Голос за кадром или, кто там вливал в мозг картинку, пропал. Момент и камера берет новую сцену. Молодая женщина лет тридцати, темноглазая, темноволосая. Врач с такой нужной женской специализацией – акушер-гинеколог. Нормальная вроде бы профессия. Полезная. Только не все в порядке со специалистом по женской линии. Бабушку тоже акушерку в селе кто ведуньей звал, а кто и ведьмой. От неё, видимо, и передались внучке знания не из учебников.
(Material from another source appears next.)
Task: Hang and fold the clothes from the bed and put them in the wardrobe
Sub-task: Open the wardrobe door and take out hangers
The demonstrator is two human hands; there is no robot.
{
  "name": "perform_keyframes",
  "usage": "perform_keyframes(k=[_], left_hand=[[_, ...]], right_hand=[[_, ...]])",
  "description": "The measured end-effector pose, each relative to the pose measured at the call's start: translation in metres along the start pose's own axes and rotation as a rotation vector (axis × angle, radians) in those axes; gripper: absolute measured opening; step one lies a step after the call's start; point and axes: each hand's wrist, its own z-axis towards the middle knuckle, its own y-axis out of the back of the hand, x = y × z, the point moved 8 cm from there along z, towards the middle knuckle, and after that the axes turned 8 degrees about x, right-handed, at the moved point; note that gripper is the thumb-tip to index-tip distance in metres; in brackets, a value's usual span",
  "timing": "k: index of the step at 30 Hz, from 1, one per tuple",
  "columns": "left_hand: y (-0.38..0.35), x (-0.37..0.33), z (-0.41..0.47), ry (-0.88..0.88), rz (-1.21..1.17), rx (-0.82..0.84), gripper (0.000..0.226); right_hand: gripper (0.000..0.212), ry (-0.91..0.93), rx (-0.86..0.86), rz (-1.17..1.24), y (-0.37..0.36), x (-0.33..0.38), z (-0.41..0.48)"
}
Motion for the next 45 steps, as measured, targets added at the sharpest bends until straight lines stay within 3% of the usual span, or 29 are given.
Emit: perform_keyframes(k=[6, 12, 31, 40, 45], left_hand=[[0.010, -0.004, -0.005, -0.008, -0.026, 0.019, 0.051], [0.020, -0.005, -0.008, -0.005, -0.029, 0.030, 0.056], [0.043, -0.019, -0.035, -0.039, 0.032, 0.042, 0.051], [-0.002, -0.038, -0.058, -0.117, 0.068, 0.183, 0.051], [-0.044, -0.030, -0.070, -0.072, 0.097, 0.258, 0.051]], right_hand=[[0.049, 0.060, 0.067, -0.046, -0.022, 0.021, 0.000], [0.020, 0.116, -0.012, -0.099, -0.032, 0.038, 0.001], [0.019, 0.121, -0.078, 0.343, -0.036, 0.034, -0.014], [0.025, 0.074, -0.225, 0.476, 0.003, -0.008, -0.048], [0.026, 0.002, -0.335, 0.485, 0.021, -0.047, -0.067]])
“А времена были тяжелые”, – продолжил закадровый голос. “Доносы листопадом прилетали на столы сотрудников НКВД. Один из листков вмешался судьбу самого молодого гинеколога в ведомственной больнице. "Подозрительные у нее были какие-то методы лечения. Несоветские!" Так бы и закончилась карьера, а, может быть, и жизнь начинающего медика, но у дознавателя жена была на девятом месяце сложной беременности. А в деле любопытные показания свидетелей и ни одной жалобы от пациентов. Донос на всякий случай переселился в карман будущего отца”.
* * *
Ночью тишину камеры разорвал тревожный визг дверных петель: «Одевайся!» Повели не в комнату для допросов. Дальше. Снова чёрный воронок. Дорога по темным улицам. Еще одна комната для допросов. Глаза дознавателя утонули в тревоге и безумной надежде. В руках дрожит лист доноса:
– Что из этого правда?
Какой же он грязный душой, злой, но жену любит. Устало поднимаю голову, читаю по нему:
– Ты боишься. Очень. Помнишь ту женщину – мать троих сыновей, которых ты подвёл под расстрел для масштабности дела? Ты её отправил в лагерь после того, как она прокляла тебя, пообещав, что ты никогда не будешь отцом? Вижу, помнишь. Первый раз твоя жена едва не умерла на руках у врачей. Это вторая попытка. Роды идут тяжело.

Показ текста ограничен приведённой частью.